Personal information
- Full name: Andrew David Daniels
- Born: 11 March 1983 (age 43) Kettering, Northamptonshire, England
- Batting: Right-handed
- Bowling: Leg break
- Role: Wicketkeeper

Domestic team information
- 2002: Northamptonshire Cricket Board

Career statistics
| Competition | LA |
| Matches | 1 |
| Runs scored | 2 |
| Batting average | 2.00 |
| 100s/50s | –/– |
| Top score | 2 |
| Balls bowled | – |
| Wickets | – |
| Bowling average | – |
| 5 wickets in innings | – |
| 10 wickets in match | – |
| Best bowling | – |
| Catches/stumpings | –/– |
- Source: Cricinfo, 20 November 2010

= Andrew Daniels =

English cricketer

Andrew David Daniels (born 11 March 1983) is an English cricketer.
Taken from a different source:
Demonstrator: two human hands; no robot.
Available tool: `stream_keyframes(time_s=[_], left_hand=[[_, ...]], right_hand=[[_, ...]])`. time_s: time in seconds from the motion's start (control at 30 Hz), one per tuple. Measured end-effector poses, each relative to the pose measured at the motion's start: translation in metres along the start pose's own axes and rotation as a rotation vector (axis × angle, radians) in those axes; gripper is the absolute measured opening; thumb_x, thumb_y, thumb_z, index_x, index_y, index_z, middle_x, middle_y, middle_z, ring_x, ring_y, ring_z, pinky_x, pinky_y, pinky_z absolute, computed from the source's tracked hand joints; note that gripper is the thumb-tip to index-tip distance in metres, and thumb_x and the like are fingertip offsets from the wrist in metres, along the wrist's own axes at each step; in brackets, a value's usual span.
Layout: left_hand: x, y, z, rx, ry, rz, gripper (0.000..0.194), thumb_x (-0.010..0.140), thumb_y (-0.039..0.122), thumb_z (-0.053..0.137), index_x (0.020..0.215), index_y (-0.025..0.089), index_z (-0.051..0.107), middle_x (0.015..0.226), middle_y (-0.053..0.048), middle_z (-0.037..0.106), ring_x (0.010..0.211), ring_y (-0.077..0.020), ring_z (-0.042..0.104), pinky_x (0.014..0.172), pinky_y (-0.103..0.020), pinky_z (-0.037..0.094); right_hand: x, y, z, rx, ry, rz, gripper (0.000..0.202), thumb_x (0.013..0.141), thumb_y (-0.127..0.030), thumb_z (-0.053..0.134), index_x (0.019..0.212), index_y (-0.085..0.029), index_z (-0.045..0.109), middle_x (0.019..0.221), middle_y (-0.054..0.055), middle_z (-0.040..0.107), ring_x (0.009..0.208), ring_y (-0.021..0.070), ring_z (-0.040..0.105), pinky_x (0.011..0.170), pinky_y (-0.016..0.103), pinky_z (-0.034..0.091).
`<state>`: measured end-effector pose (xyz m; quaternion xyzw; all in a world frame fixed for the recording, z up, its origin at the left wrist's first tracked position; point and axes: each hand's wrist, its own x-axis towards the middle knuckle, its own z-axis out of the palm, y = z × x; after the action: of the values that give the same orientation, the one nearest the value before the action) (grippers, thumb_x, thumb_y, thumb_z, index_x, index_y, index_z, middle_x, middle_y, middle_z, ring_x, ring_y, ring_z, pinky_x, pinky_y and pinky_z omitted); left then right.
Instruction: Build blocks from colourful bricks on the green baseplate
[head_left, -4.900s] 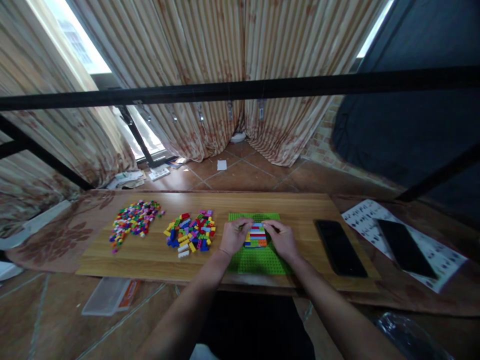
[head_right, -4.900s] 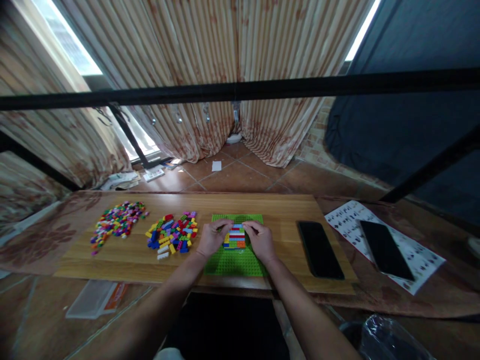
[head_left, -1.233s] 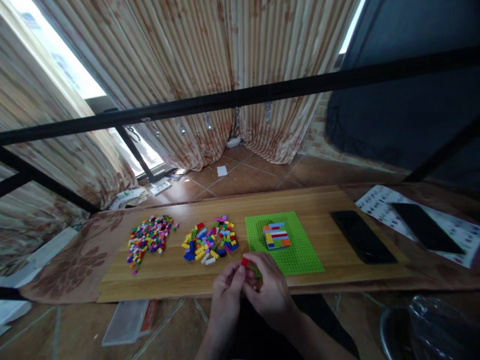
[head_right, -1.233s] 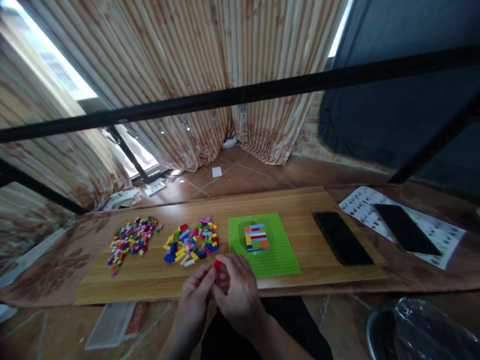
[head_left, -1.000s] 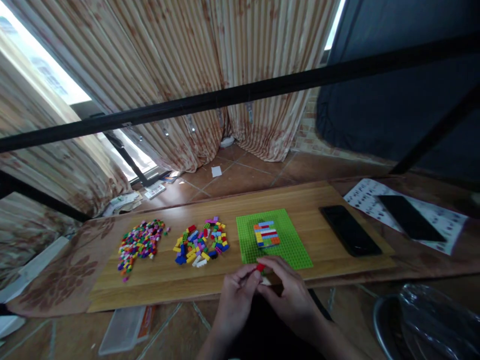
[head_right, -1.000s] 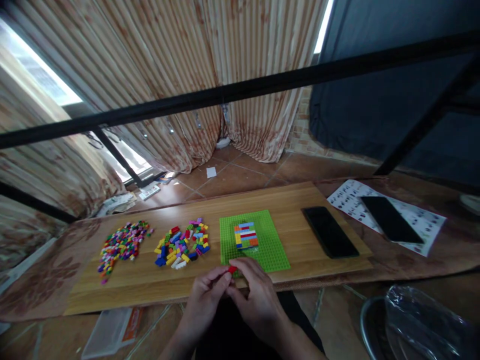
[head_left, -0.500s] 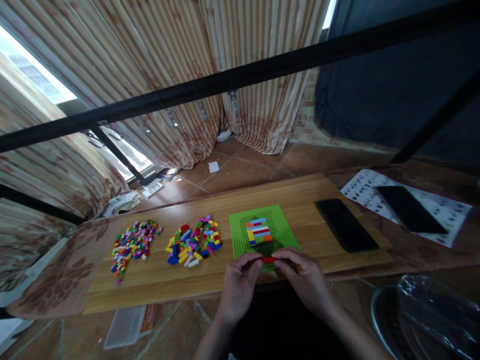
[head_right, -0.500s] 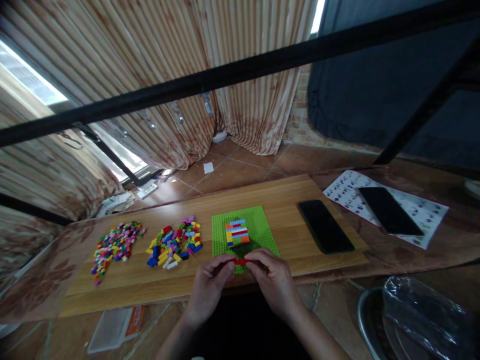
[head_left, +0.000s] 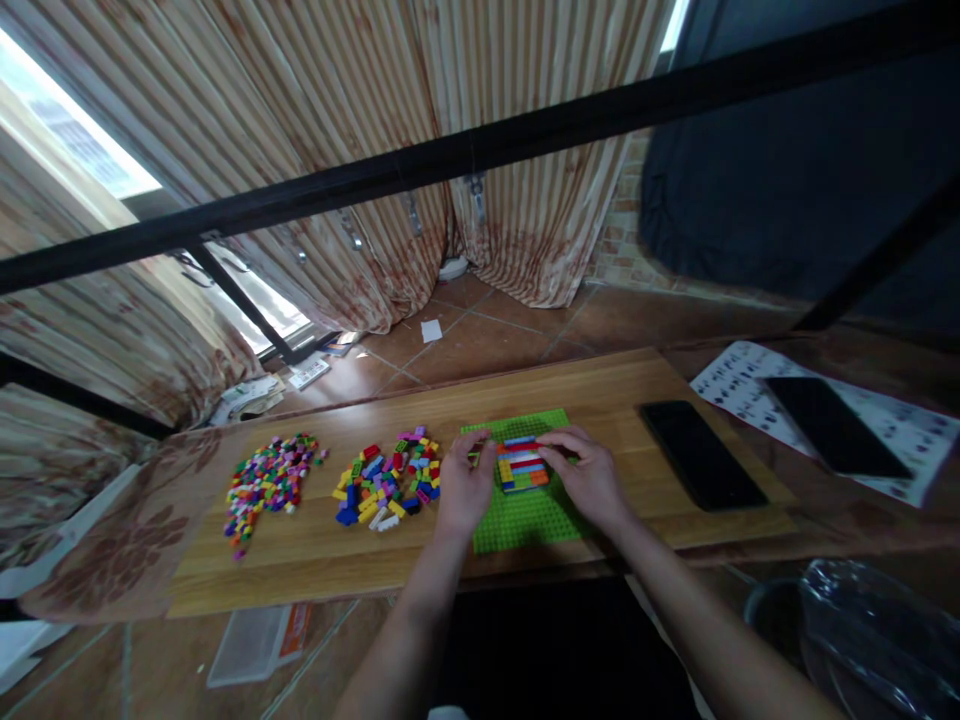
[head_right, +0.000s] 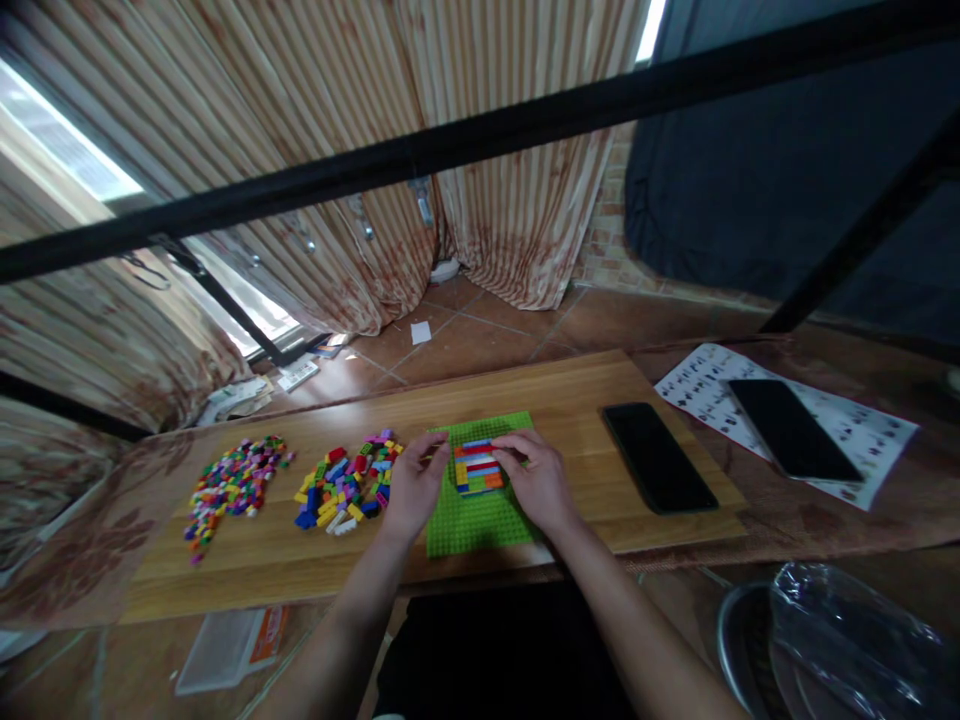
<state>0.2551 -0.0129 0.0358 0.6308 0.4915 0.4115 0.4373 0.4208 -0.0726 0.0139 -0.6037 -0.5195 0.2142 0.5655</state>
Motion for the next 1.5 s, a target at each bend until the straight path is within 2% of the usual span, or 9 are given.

Daniels is a right-handed batsman who bowls leg break and who can field as a wicketkeeper. He was born at Kettering, Northamptonshire.

Daniels represented the Northamptonshire Cricket Board in a single List A match against the Yorkshire Cricket Board in the 1st round of the 2003 Cheltenham & Gloucester Trophy which was played in 2002. In his only List A match he scored 2 runs.